World Bank President Robert Zoellick has said that China and India have complicated the bifurcation between rich and poor nations since both countries are developing and responsible for much of today’s global emissions.

India, on the other hand, appears to shifting its position on signing a legally binding agreement to achieve a compromise. Environment Minister Jairam Ramesh stated “All countries must make binding commitments in appropriate legal form… I have nuanced our position.”

The proposed “Green Fund” which would gather and distribute funds running to perhaps $100bn per year by 2020, was outright rejected by some developing countries on the basis that it was a ‘western-run’ institution. For highly vulnerable nations, especially island nations, want to see the fund established as soon as possible.

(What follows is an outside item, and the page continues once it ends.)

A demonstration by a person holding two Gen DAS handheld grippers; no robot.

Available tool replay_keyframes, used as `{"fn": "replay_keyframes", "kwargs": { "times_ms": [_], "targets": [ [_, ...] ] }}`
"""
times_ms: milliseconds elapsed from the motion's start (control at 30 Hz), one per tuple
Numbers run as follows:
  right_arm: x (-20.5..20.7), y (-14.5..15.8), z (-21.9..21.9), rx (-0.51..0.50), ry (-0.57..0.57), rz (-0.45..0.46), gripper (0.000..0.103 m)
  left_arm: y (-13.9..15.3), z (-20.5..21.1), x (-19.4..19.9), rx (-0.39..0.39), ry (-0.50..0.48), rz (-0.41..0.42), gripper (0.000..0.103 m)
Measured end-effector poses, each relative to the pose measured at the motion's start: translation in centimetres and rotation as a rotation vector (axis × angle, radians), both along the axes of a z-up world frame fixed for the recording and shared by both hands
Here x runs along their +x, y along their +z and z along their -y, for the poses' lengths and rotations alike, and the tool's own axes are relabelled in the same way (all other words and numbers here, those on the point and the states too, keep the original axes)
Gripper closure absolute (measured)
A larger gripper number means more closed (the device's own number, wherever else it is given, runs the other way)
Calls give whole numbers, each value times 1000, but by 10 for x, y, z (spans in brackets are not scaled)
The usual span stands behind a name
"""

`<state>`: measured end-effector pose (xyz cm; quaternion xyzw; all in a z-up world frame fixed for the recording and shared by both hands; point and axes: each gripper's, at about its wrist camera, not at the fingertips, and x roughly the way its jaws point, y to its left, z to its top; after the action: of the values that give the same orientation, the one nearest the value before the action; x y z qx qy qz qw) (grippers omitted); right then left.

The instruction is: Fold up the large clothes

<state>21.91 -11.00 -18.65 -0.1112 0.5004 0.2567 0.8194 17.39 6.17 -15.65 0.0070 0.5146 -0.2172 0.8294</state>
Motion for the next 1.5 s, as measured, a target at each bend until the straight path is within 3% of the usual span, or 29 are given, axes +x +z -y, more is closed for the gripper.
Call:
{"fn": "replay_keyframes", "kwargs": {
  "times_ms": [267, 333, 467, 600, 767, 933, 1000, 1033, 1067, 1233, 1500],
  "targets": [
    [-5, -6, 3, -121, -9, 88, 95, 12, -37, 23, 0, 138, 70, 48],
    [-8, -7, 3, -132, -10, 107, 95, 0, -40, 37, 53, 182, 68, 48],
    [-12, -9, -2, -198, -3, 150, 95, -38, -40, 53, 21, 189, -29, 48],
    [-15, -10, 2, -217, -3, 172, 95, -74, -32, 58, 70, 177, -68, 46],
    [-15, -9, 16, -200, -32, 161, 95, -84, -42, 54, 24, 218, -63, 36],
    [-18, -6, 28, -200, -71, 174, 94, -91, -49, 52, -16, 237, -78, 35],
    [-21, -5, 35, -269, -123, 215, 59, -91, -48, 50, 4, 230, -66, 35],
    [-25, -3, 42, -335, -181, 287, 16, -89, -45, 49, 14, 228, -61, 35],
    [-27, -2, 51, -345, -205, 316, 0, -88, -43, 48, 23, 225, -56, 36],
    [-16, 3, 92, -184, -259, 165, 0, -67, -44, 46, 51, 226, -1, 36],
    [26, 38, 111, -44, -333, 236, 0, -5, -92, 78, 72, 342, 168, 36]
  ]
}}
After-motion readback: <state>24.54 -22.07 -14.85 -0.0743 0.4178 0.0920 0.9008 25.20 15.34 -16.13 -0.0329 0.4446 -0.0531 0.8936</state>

A World Bank report has estimated that the cost of climate adaptation in the developing world would amount to $75-100bn per year. Yet proposals that have been put forward have continuously been dismissed by opposing parties. Perceived ‘western’ proposals, have been the basis for rejection by many developing countries, especially those in Latin America. Other developing countries were not impressed with the hard-line stance that countries like Bolivia have taken.

The negotiations of this annual meeting has been deemed a “zombie process” with a lack of successful outcome and the unwillingness for an effective compromise to be made between developing and developed countries. And while “The new document is strong on acknowledging the scale of the problem, [it] does not commit parties to new measures to curb emissions”, said environment correspondent Richard Black.